A new CISA and FBI advisory informs about an undefined APT group targeting FortiOS VPN flaws.
The three vulnerabilities mentioned in the report have been fixed for quite some time now.
The actors appear to be targeting government, commercial, and IT service providers for espionage purposes.
The FBI and CISA have issued a joint cybersecurity advisory to inform everyone about APT actors scanning for Fortinet FortiOS VPN vulnerabilities. The agencies have observed the scanning for CVE-2018-13379 on ports 4443, 8443, and 10443, as well as the enumeration of devices for CVE-2020-12812 and CVE-2019-5591. The actors' apparent goal is to exploit these flaws to gain access to government, commercial, and tech service networks. All three of the identified flaws already have fixing patches available, so applying the updates on FortiOS should eliminate the danger.
If patching is impossible or if FortiOS isn’t used by your organizations directly, you are advised to add the product’s key artifact files to your execution deny list. In addition to that, follow a proper backup plan, implement network segmentation, require admin credentials to install software, and use MFA where possible. All user accounts with admin privileges should be regularly audited, software needs to be regularly updated, and remote desktop protocol ports should be monitored and even disabled if they are not actively used/needed.
The advisory doesn’t give any details about the origin of the APT, but it looks like the actors' goal is persistent and stealthy presence on critical networks. In the recent past, we covered reports about Iranian APT groups weaponizing similar flaws in FortiOS VPN within days after those were published.
Zach Hanley, Senior Red team engineer at Horizon3.AI told us:
“Attackers are increasingly targeting critical external applications – VPNs have been targeted even more this last year. These three vulnerabilities targeting the Fortinet VPN allow an attacker to obtain valid credentials, bypass multi-factor authentication (MFA), and man-in-the-middle (MITM) authentication traffic to intercept credentials. The common theme here is: once they are successful, they will look just like your normal users.”
As for the flows themselves, here are some details about them:
CVE-2018-13379: An Improper Limitation of a Pathname to a Restricted Directory ("Path Traversal") in Fortinet FortiOS 6.0.0 to 6.0.4, 5.6.3 to 5.6.7, and 5.4.6 to 5.4.12 under SSL VPN web portal allows an unauthenticated attacker to download system files via special crafted HTTP resource requests.
CVE-2019-5591: A Default Configuration vulnerability in FortiOS may allow an unauthenticated attacker on the same subnet to intercept sensitive information by impersonating the LDAP server.
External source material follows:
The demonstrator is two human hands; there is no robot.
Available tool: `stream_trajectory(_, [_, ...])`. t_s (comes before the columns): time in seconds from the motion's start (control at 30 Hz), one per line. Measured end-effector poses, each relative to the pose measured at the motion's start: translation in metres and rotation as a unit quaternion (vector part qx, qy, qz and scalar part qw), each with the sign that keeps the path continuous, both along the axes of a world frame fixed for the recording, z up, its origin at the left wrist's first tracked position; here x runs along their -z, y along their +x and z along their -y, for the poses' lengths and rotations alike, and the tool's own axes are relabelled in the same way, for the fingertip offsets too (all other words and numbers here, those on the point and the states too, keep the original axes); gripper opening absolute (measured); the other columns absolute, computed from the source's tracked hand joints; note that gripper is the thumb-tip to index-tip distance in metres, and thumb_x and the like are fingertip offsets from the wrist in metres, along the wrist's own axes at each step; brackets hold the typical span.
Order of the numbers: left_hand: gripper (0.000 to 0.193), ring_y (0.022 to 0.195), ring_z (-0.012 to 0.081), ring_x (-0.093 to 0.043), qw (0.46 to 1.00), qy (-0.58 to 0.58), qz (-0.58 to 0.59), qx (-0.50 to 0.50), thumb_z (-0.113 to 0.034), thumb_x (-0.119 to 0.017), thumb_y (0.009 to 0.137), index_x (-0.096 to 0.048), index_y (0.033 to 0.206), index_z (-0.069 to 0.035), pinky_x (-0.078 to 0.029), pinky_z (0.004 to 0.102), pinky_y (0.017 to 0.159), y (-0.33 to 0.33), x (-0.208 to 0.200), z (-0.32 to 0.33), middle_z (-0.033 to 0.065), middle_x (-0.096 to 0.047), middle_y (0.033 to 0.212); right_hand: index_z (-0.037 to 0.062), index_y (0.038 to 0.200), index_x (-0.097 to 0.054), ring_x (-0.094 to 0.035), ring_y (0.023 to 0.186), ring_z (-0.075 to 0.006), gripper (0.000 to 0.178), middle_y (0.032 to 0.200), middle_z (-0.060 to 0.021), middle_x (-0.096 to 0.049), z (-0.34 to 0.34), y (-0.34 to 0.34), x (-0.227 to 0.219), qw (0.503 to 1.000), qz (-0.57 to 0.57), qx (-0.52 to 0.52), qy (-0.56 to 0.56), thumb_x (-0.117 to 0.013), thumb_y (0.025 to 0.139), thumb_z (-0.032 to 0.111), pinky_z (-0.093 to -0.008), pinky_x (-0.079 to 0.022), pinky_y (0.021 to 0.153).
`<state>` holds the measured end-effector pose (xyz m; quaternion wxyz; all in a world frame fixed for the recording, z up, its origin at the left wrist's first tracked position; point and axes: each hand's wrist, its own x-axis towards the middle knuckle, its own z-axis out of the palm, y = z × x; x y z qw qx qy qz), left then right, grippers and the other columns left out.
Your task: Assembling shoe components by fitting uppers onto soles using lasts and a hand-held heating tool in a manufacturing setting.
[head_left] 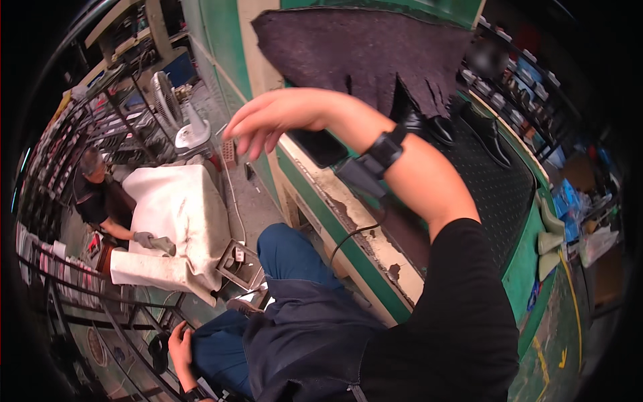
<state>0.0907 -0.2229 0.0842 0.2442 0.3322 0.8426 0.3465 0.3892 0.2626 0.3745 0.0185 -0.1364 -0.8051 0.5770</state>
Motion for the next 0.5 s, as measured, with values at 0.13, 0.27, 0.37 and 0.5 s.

CVE-2020-12812: An improper authentication vulnerability in SSL VPN in FortiOS 6.4.0, 6.2.0 to 6.2.3, 6.0.9 and below may result in a user being able to log in successfully without being prompted for the second factor of authentication (FortiToken) if they changed the case of their username.
Since Fortinet has fixed all of the above in FortiOS 7.0, which also adds a range of new features as well as support for new technologies, we would suggest that everyone upgrades to the latest version of the product, if possible.